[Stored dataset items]
__________________________________________________

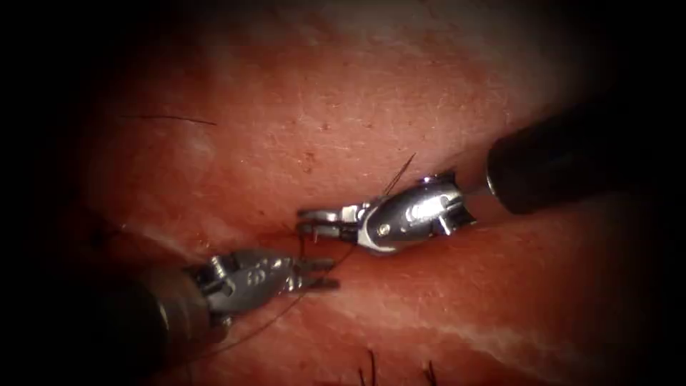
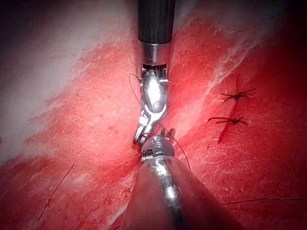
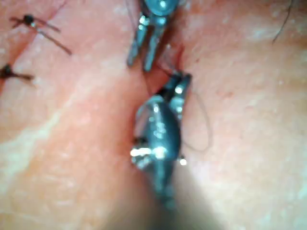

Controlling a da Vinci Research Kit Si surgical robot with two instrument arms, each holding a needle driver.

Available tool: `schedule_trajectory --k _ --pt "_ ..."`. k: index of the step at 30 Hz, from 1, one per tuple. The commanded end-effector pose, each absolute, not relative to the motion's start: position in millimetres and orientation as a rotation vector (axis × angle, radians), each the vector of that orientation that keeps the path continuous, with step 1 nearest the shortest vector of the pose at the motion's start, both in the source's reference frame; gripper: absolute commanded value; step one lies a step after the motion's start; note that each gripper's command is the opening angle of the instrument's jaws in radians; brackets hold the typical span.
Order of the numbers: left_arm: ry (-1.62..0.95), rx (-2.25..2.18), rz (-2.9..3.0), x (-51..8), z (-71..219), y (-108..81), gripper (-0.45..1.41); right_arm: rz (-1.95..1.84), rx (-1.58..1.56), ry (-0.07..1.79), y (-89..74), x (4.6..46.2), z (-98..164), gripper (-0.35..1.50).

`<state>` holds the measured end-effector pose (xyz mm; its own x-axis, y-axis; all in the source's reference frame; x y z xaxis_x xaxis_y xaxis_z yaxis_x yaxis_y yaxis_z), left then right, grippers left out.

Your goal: Wound Closure

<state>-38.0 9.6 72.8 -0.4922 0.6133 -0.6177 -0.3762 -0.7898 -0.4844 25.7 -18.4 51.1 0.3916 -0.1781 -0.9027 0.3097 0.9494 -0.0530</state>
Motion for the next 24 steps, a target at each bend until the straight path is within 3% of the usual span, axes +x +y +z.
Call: schedule_trajectory --k 1,24 --pt "-0.389 -1.099 2.271 -38.7 73.5 9.0 -0.18 -0.314 0.139 1.129 -19.6 25.9 51.4 -0.35" --pt "-0.39 -1.1 2.27 -38.6 73.5 9.1 -0.13 -0.316 -0.001 1.187 -16.2 26.3 46.1 -0.35"
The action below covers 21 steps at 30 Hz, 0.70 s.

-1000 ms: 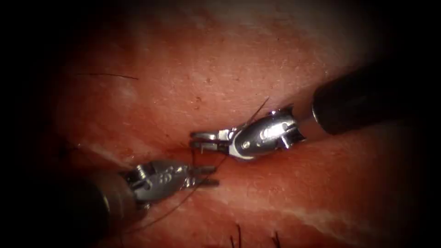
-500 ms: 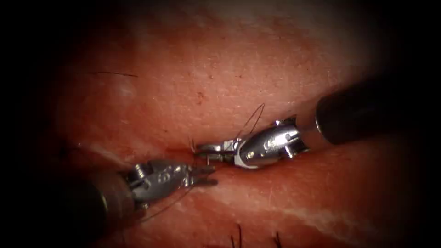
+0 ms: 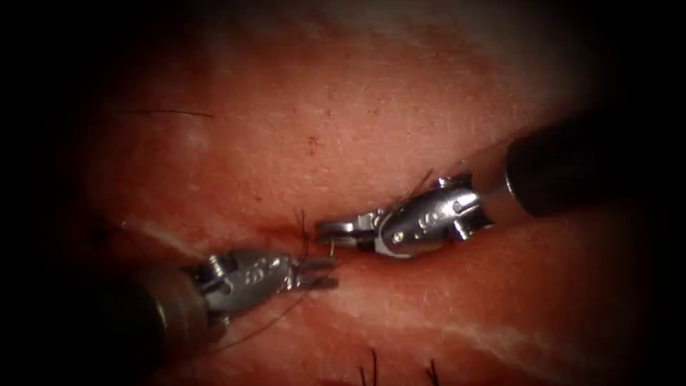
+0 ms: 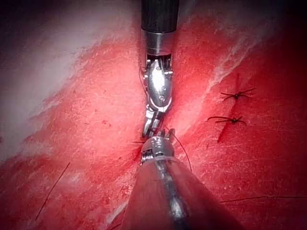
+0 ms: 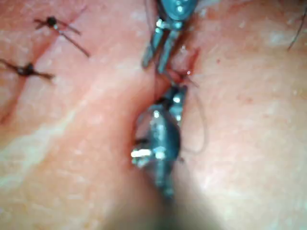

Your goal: Wound Closure

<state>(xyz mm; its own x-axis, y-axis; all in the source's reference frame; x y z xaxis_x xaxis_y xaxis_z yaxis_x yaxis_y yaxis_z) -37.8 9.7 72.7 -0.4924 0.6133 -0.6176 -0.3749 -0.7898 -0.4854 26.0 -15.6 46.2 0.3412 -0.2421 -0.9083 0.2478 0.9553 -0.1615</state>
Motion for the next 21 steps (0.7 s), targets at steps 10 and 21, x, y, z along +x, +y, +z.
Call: schedule_trajectory --k 10,21 --pt "-0.39 -1.1 2.27 -38.6 73.5 9.1 -0.11 -0.291 -0.041 1.232 -13.9 26.2 43.4 -0.35" --pt "-0.39 -1.099 2.27 -38.6 73.5 9.2 -0.1 -0.289 -0.055 1.244 -13.7 26.8 43.8 -0.35"
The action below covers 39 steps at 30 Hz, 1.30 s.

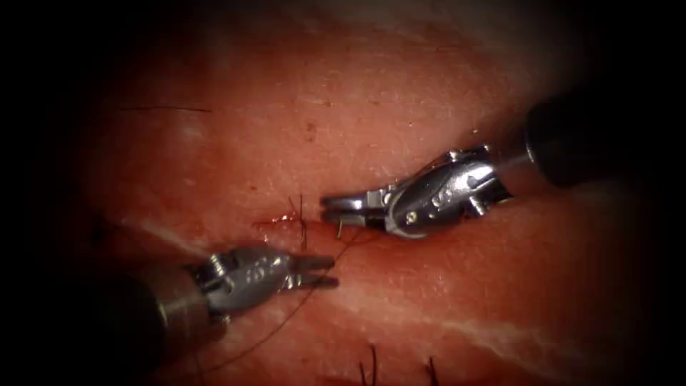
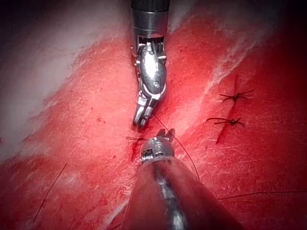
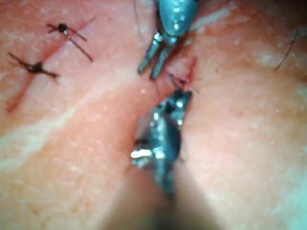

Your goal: Wound Closure

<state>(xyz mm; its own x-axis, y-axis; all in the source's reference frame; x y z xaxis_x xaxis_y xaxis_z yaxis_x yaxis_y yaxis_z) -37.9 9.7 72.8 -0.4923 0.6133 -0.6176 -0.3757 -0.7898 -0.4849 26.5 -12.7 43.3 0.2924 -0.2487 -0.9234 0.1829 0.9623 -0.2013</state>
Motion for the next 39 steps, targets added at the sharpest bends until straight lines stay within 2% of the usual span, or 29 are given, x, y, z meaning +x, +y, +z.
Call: schedule_trajectory --k 1,6,11,39 --pt "-0.39 -1.099 2.27 -38.7 73.5 9.2 -0.1 -0.289 -0.055 1.244 -13.6 26.8 43.8 -0.35" --pt "-0.389 -1.099 2.269 -38.7 73.5 9.2 -0.1 -0.254 -0.032 1.246 -13.2 26.8 43.7 -0.35" --pt "-0.389 -1.097 2.268 -38.9 73.6 9.4 -0.01 -0.252 -0.001 1.255 -12.2 26.7 42.7 -0.35" --pt "-0.36 -1.093 2.279 -39.1 74.7 10.3 -0.05 -0.359 0.217 1.23 -6.8 28.7 40.5 -0.35"
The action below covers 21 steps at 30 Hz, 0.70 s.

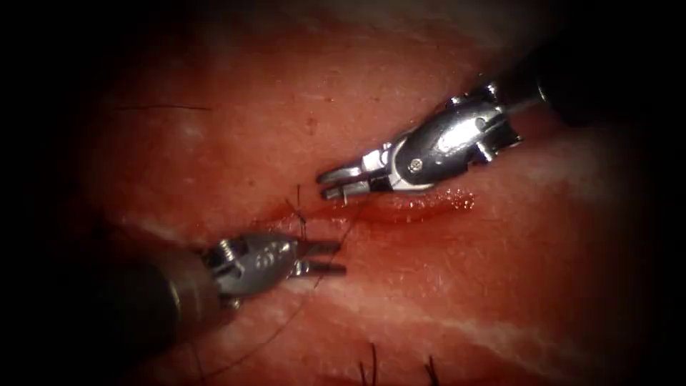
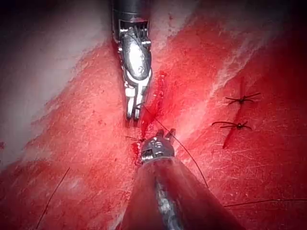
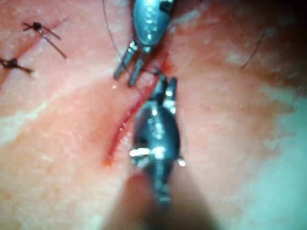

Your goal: Wound Closure

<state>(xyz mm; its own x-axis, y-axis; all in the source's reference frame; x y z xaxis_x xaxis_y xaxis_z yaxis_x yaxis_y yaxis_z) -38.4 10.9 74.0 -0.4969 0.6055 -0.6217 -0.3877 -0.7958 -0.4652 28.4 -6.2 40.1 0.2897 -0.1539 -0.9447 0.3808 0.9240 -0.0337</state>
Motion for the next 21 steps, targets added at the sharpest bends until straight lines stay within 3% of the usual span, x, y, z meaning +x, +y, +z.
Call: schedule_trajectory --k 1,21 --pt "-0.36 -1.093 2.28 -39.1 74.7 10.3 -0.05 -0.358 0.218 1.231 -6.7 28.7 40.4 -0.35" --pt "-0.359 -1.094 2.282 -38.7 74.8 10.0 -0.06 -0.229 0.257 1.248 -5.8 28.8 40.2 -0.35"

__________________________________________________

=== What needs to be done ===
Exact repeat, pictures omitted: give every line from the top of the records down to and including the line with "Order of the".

=== Result of this task ===
Controlling a da Vinci Research Kit Si surgical robot with two instrument arms, each holding a needle driver.

Available tool: `schedule_trajectory --k _ --pt "_ ..."`. k: index of the step at 30 Hz, from 1, one per tuple. The commanded end-effector pose, each absolute, not relative to the motion's start: position in millimetres and orientation as a rotation vector (axis × angle, radians), each the vector of that orientation that keeps the path continuous, with step 1 nearest the shortest vector of the pose at the motion's start, both in the source's reference frame; gripper: absolute commanded value; step one lies a step after the motion's start; note that each gripper's command is the opening angle of the instrument's jaws in radians; brackets hold the typical span.
Order of the numbers: left_arm: ry (-1.62..0.95), rx (-2.25..2.18), rz (-2.9..3.0), x (-51..8), z (-71..219), y (-108..81), gripper (-0.45..1.41); right_arm: rz (-1.95..1.84), rx (-1.58..1.56), ry (-0.07..1.79), y (-89..74), x (4.6..46.2), z (-98..164), gripper (-0.35..1.50).

The exercise was worked through completely.